- _Your instructions_: What is needed is an exact copy of the lines in the listing below, from the one with "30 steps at" up to and including the one with "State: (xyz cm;", with no other lines.

- _Information given_:
========================================================================

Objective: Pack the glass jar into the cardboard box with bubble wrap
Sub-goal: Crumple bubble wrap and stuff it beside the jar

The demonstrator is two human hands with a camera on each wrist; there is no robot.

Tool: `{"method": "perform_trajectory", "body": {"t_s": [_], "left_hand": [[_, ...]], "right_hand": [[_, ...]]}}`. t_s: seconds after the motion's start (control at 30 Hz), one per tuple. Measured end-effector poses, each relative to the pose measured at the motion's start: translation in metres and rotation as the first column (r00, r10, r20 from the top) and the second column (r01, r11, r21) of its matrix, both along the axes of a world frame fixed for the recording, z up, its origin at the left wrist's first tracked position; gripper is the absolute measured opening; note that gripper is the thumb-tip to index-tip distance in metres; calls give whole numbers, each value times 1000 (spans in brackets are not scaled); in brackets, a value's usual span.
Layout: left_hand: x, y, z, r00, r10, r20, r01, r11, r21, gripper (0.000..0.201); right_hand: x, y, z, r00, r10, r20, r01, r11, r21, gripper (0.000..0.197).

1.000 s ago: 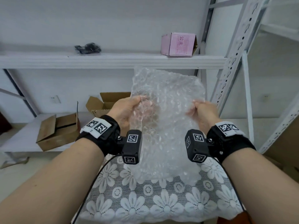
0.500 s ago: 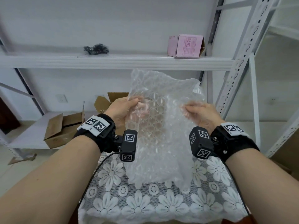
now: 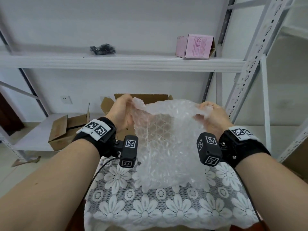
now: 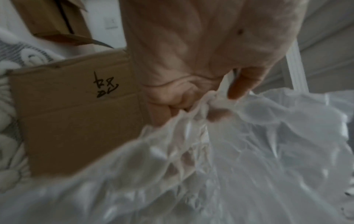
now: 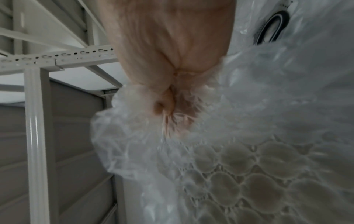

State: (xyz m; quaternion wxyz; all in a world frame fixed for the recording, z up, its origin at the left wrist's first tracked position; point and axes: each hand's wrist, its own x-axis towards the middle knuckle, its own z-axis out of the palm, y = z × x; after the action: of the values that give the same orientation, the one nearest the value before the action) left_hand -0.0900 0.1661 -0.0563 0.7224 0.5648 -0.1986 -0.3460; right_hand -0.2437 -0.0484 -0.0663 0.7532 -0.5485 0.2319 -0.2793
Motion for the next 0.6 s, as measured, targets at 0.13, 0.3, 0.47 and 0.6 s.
{"method": "perform_trajectory", "body": {"t_s": [0.13, 0.3, 0.47, 0.6], "left_hand": [[1, 2, 4, 938, -142, 316, 32, 943, 331, 46], [5, 3, -3, 767, -151, 624, -188, 876, 443, 42], [3, 0, -9, 686, 164, 709, -414, 889, 196, 63], [-3, -6, -13, 644, 236, 728, -491, 857, 156, 49]], "right_hand": [[0, -1, -1, 999, -7, -53, -2, 987, -158, 37], [2, -2, 2, 998, -6, -67, -11, 970, -242, 37], [14, -6, -6, 951, -274, -142, 210, 912, -352, 44], [17, 10, 6, 844, -529, 88, 453, 618, -643, 29]]}}
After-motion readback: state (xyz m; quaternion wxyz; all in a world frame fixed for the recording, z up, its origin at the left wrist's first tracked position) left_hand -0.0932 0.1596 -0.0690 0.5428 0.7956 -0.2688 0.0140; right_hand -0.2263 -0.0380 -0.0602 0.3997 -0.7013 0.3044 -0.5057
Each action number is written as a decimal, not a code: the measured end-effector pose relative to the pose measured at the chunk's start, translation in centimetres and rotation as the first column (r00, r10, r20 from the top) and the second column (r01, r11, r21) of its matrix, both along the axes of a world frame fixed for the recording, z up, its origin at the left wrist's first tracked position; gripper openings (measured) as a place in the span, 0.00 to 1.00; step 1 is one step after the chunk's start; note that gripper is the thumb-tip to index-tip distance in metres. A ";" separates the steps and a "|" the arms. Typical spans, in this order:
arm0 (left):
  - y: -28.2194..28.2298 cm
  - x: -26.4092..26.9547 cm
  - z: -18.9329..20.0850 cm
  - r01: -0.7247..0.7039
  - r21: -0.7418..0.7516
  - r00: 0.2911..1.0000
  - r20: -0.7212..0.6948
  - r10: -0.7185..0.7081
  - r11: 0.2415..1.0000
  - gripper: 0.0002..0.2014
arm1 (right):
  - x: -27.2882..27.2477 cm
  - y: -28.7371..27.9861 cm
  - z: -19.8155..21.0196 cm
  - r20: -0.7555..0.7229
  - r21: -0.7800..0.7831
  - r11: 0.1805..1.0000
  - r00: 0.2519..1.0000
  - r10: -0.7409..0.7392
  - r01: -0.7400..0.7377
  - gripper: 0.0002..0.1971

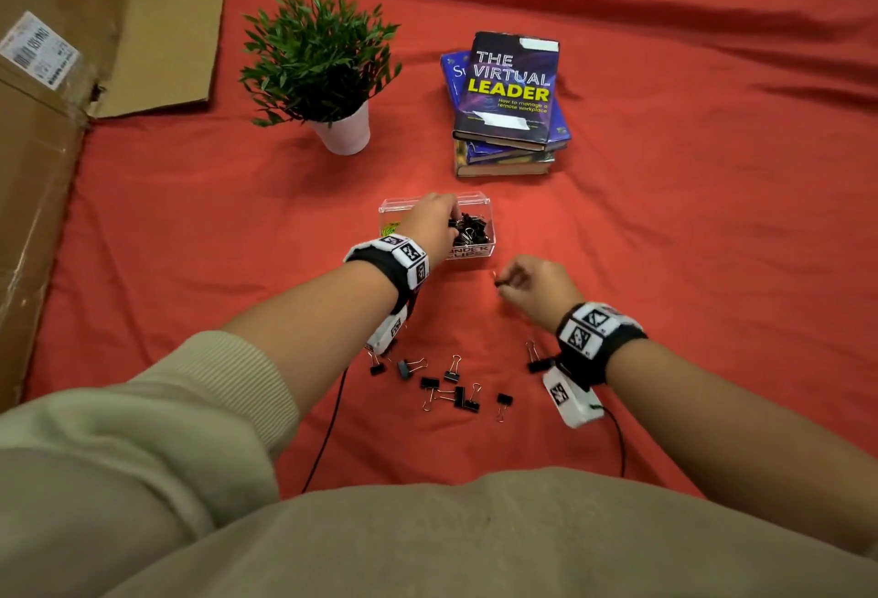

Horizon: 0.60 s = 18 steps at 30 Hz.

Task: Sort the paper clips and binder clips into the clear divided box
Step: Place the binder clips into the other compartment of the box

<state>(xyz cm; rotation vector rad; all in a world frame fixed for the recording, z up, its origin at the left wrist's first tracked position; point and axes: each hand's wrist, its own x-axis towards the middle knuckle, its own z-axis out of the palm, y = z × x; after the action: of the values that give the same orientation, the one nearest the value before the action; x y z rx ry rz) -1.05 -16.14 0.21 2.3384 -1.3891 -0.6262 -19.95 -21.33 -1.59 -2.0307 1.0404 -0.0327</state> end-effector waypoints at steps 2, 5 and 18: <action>-0.5 0.1 -0.3 0.042 0.042 0.998 0.041 -0.043 0.998 0.10 | 2.1 -1.3 0.9 0.038 -0.031 0.999 0.998 -0.039 0.041 0.03; -0.9 -0.1 -0.6 0.103 0.116 0.990 0.081 -0.113 0.988 0.12 | 5.0 -2.8 2.0 0.005 -0.091 0.995 1.000 -0.028 0.029 0.04; 9.0 -4.2 -1.3 0.407 0.193 0.912 -0.028 -0.410 0.893 0.14 | 1.3 -2.6 1.9 -0.292 -0.047 0.979 0.940 0.179 -0.201 0.07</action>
<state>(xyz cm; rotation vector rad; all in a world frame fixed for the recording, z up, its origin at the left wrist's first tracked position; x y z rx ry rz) -5.29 -7.14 -1.12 2.2011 -1.9298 -0.9004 -18.68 -23.92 0.30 -2.2427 1.0236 0.3375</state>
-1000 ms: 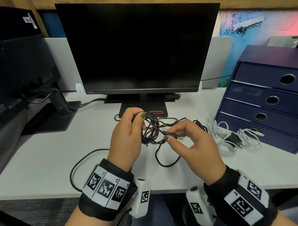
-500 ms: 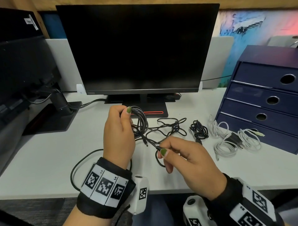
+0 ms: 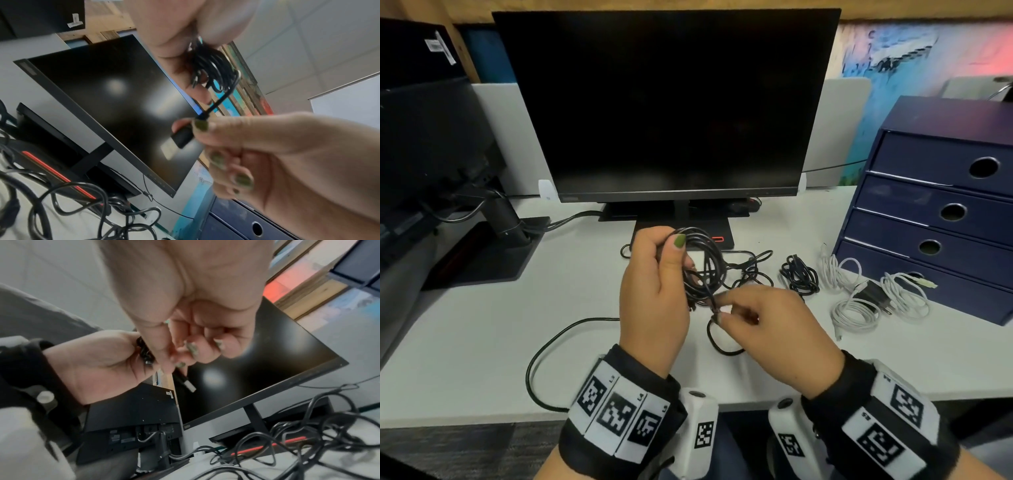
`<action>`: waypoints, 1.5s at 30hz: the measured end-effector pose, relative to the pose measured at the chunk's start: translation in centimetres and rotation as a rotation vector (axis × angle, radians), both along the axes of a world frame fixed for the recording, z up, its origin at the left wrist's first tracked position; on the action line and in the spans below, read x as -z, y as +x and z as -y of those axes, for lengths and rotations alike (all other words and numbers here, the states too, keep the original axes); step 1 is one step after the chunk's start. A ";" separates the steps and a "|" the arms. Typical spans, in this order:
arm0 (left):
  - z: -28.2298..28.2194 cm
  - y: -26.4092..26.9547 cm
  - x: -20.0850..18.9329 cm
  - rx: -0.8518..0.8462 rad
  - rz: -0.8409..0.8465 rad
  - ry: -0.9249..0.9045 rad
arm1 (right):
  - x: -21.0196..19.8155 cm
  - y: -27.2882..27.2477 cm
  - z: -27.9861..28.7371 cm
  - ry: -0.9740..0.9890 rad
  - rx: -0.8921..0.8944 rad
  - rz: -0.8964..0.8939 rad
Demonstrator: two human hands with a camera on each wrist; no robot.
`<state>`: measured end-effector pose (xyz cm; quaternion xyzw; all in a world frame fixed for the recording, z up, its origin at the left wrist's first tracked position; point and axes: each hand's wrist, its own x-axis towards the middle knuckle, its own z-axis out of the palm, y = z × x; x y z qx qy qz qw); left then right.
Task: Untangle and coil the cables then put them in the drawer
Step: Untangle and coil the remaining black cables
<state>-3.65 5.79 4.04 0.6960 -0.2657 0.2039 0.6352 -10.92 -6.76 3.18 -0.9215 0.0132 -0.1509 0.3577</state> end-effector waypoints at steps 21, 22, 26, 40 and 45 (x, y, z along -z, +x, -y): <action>0.4 -0.4 0.4 -0.045 0.017 0.100 | -0.4 0.9 -1.2 0.981 -0.118 0.051; 0.4 -0.5 0.4 -0.055 0.017 0.105 | -0.5 1.0 -1.2 0.992 -0.113 0.038; 0.6 -0.5 0.1 -0.070 -0.016 0.128 | -0.6 1.1 -1.3 0.962 -0.099 0.022; 0.5 -0.2 0.1 -0.083 -0.144 0.275 | -1.7 2.0 -0.2 0.691 -0.138 -0.086; 0.7 -0.4 -0.1 -0.064 -0.133 0.292 | -2.1 2.0 0.1 0.649 -0.144 -0.050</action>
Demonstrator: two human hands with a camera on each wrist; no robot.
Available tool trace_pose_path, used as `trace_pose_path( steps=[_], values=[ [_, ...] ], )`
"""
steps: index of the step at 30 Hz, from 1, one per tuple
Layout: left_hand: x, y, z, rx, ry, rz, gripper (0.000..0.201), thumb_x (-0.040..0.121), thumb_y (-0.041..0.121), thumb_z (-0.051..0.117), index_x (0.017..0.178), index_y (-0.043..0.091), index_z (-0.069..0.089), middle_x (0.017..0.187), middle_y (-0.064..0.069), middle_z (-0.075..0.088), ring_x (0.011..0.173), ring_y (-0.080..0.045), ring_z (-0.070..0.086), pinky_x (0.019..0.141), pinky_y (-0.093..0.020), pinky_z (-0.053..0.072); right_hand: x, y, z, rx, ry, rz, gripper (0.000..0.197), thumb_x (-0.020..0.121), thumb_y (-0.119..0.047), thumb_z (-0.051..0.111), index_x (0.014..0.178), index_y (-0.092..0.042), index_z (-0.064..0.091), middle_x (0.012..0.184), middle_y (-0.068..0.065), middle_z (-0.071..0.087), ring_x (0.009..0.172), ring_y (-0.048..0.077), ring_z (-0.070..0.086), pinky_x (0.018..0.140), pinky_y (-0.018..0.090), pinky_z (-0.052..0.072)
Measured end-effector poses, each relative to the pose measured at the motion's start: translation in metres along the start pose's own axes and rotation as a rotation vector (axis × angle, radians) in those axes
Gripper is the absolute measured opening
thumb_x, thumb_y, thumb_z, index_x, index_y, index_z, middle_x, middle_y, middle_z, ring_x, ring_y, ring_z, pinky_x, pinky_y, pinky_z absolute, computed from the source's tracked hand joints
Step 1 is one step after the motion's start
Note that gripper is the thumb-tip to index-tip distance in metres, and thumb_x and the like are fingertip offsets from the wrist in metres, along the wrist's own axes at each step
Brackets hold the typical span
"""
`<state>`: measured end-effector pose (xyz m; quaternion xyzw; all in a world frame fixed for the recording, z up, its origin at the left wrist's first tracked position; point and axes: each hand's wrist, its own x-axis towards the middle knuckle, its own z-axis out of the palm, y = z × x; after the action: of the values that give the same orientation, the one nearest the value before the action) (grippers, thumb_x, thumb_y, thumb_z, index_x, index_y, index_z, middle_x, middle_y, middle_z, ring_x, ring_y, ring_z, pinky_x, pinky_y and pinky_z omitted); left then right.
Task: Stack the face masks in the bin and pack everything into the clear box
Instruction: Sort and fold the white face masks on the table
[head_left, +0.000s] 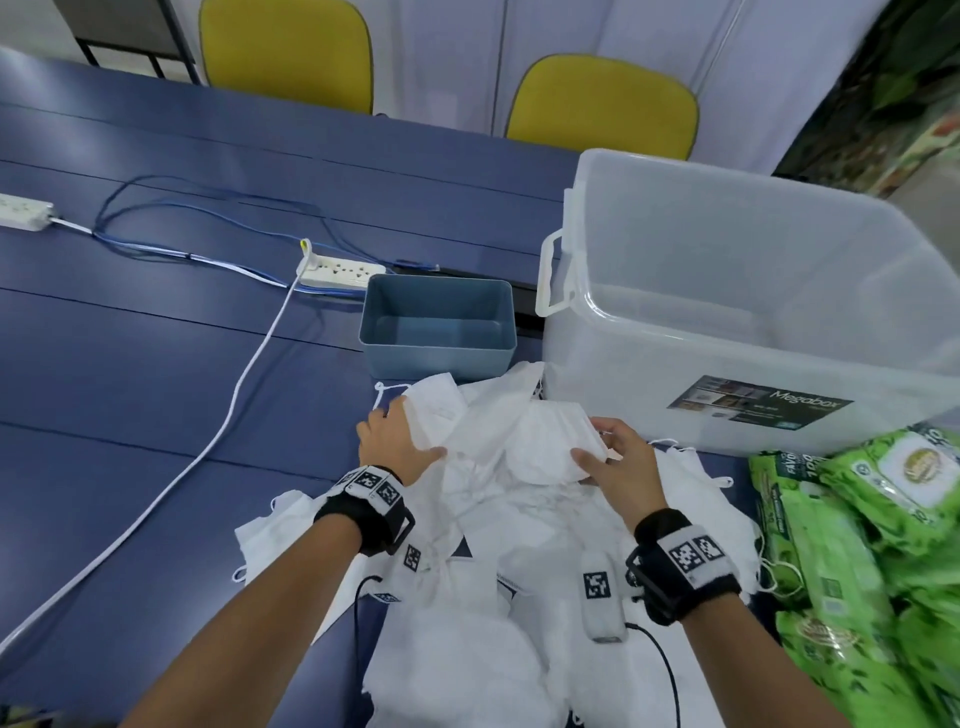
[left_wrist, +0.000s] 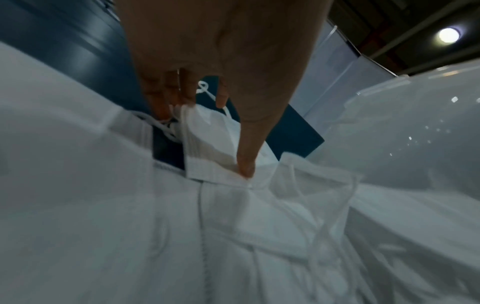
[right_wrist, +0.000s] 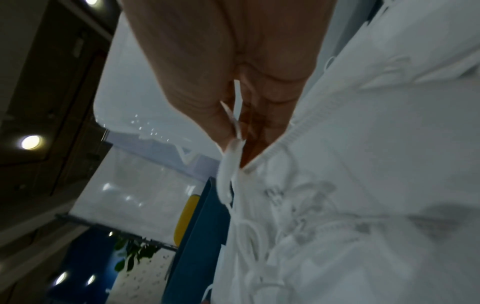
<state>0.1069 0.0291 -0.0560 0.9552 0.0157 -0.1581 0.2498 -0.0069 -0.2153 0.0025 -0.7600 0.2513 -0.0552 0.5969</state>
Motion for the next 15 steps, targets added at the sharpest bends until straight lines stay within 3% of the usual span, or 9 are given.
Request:
trace_pose_path(
  steps=[5,9,12,15],
  values=[
    [0.004,0.006,-0.011,-0.218,0.139,0.022,0.079,0.068,0.018,0.080,0.136,0.018,0.039,0.126,-0.016,0.046,0.118,-0.036,0.042,0.099,-0.039,0.034,-0.017,0.004,-0.020,0.176,0.063,0.041,0.033,0.086,0.007,0.061,0.097,-0.023,0.054,0.105,0.011,0.063,0.093,0.026,0.062,0.062,0.031,0.057],
    [-0.008,0.012,-0.025,-0.247,0.193,0.113,0.047,0.082,0.016,0.068,0.126,0.007,0.053,0.120,-0.017,0.056,0.113,-0.034,0.050,0.094,-0.037,0.036,-0.026,0.000,-0.023,0.349,0.083,0.115,0.030,0.086,0.011,0.058,0.098,-0.015,0.048,0.103,0.013,0.063,0.091,0.026,0.063,0.064,0.035,0.059],
    [-0.028,0.018,-0.037,-0.507,0.249,0.108,0.023,0.087,0.016,0.064,0.107,0.007,0.059,0.108,-0.014,0.059,0.099,-0.028,0.054,0.082,-0.033,0.039,-0.031,-0.010,-0.020,0.493,0.050,0.160,0.032,0.086,0.013,0.057,0.101,-0.013,0.046,0.103,0.014,0.063,0.089,0.026,0.064,0.064,0.033,0.060],
    [-0.051,0.025,-0.049,-0.905,0.125,0.072,0.017,0.087,0.016,0.064,0.102,0.014,0.057,0.104,-0.008,0.064,0.094,-0.025,0.060,0.079,-0.040,0.049,-0.036,-0.022,-0.013,0.633,-0.021,0.154,0.043,0.082,0.016,0.058,0.108,-0.016,0.048,0.105,0.015,0.063,0.089,0.027,0.065,0.066,0.035,0.060]
  ],
)
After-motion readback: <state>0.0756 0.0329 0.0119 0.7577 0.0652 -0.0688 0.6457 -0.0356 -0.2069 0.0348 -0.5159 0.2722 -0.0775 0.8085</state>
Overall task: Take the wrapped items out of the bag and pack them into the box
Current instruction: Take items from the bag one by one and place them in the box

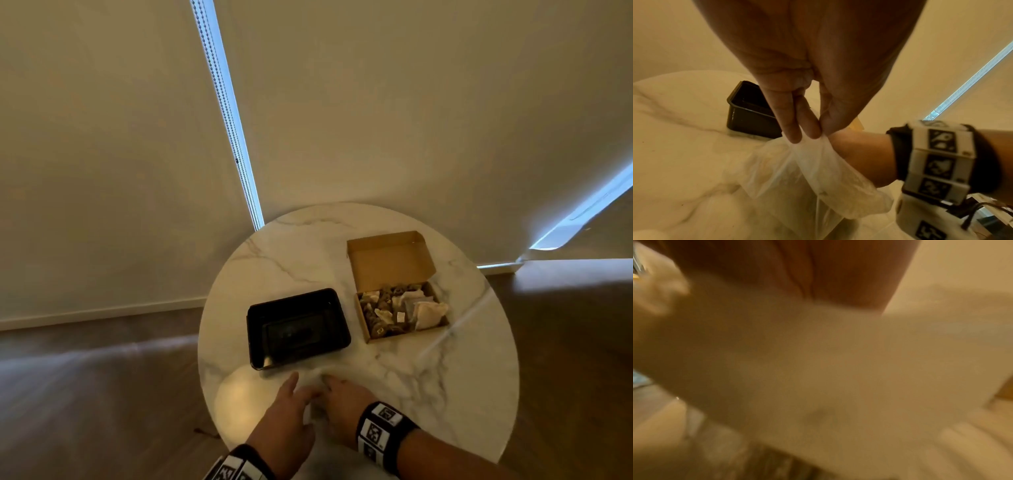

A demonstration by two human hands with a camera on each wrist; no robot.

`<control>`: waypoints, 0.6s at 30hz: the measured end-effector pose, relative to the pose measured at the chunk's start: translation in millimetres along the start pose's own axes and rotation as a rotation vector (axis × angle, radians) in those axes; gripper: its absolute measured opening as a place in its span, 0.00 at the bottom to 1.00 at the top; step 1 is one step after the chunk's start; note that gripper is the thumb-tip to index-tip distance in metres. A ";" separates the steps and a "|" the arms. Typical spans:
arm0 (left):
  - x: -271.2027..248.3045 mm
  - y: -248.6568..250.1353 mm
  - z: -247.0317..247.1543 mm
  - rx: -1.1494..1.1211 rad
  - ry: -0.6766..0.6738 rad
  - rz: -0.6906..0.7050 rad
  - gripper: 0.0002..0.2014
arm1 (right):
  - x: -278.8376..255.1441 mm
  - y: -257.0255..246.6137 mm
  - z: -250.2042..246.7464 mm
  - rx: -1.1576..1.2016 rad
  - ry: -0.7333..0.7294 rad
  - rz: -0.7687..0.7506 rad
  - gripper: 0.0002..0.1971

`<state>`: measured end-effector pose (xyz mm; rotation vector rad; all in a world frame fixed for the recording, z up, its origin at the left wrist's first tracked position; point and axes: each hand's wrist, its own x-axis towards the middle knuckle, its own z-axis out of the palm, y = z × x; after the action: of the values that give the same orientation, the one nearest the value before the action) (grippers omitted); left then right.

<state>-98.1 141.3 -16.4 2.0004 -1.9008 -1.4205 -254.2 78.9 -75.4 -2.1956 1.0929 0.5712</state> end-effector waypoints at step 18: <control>11.0 -21.8 6.0 -0.084 -0.035 -0.027 0.41 | -12.1 5.4 6.6 0.144 -0.003 0.102 0.30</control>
<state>-86.8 141.1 -39.0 1.9840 -1.8013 -1.5253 -266.2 87.6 -74.5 -2.0243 1.2119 0.5225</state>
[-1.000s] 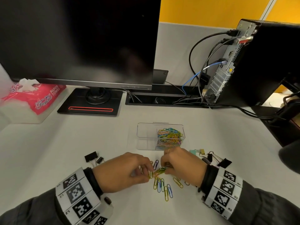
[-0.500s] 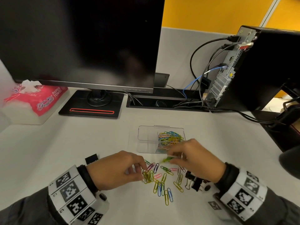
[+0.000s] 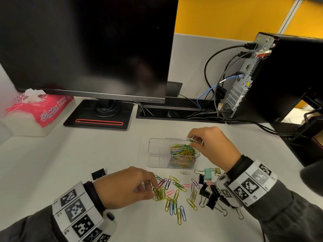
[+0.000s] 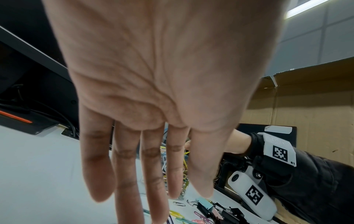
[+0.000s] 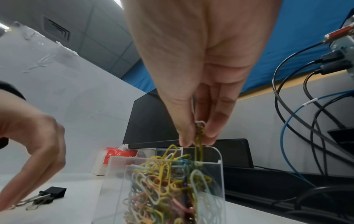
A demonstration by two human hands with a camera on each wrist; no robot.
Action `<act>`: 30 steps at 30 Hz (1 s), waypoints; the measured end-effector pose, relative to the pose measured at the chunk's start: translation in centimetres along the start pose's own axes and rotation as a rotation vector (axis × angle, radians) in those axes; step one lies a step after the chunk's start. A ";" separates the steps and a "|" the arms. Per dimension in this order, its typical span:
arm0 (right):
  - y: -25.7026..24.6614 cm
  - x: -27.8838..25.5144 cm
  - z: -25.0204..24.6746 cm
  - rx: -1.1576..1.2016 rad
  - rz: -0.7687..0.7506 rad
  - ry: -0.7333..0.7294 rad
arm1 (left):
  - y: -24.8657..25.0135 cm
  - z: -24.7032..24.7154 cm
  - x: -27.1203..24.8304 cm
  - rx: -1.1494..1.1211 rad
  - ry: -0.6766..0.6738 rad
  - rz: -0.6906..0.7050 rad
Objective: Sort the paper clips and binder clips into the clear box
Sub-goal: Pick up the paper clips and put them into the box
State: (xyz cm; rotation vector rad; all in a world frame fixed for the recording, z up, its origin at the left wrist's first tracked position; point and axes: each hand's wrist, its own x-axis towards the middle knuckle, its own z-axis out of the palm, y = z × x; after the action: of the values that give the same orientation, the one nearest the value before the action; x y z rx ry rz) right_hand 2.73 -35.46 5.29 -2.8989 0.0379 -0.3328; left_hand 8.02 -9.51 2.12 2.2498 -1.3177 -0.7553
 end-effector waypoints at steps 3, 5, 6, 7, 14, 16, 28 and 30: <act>0.0 0.0 0.0 0.023 -0.016 0.024 | 0.0 0.0 0.0 0.009 -0.002 0.006; 0.0 0.1 0.0 0.014 -0.029 0.025 | 0.1 0.0 0.0 0.011 -0.009 0.005; 0.0 0.1 0.1 -0.006 -0.030 0.013 | 0.1 0.0 0.0 0.011 -0.010 0.007; 0.0 0.2 0.1 -0.028 -0.026 -0.005 | 0.1 0.0 -0.1 0.013 -0.008 0.010; -0.2 -0.3 0.1 -0.085 -0.008 -0.067 | 0.1 -0.1 -0.2 0.018 -0.002 0.014; -0.3 -0.6 0.1 -0.106 0.008 -0.089 | 0.1 0.0 -0.2 0.021 -0.008 0.015; -2.4 -4.7 -1.4 -0.023 0.033 -0.251 | -0.1 0.3 -0.1 0.082 0.033 -0.055; -2.9 -5.6 -0.4 -0.003 0.066 -0.393 | -0.3 0.6 -0.1 0.141 0.047 -0.100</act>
State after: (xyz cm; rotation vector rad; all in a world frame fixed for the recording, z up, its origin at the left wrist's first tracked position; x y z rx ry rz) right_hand -2.86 -32.47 5.07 -2.9010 0.0678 0.2507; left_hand 7.74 -9.31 1.54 2.4450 -1.2805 -0.6577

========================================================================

- _Response_:
Action `<act>`: 30 steps at 30 Hz (1 s), waypoints; the measured end-effector pose, relative to the pose measured at the chunk's start: translation in centimetres along the start pose's own axes and rotation as a rotation vector (axis × angle, radians) in those axes; step one lies a step after the chunk's start. A ";" separates the steps and a "|" the arms. Per dimension in this order, its typical span:
arm0 (right):
  - y: -25.7026..24.6614 cm
  - x: -27.8838..25.5144 cm
  - z: -25.0204..24.6746 cm
  - rx: -1.1576..1.2016 rad
  - rz: -0.7687..0.7506 rad
  - ry: -0.7333..0.7294 rad
arm1 (left):
  - y: -24.8657..25.0135 cm
  - z: -24.7032..24.7154 cm
  - x: -27.1203..24.8304 cm
  - rx: -1.1494..1.1211 rad
  - ry: -0.6766..0.6738 rad
  - rz: -0.6906..0.7050 rad
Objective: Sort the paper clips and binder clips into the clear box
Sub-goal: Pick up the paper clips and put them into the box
State: (xyz cm; rotation vector rad; all in a world frame fixed for the recording, z up, its origin at the left wrist's first tracked position; point and axes: each hand's wrist, its own x-axis towards the middle knuckle, its own z-axis out of the palm, y = z × x; after the action: of the values that give the same orientation, the one nearest the value before the action; x y z rx ry rz) right_hand 2.73 -35.46 5.29 -2.8989 0.0379 -0.3328; left_hand 8.02 -9.51 2.12 2.2498 -1.3177 -0.7553

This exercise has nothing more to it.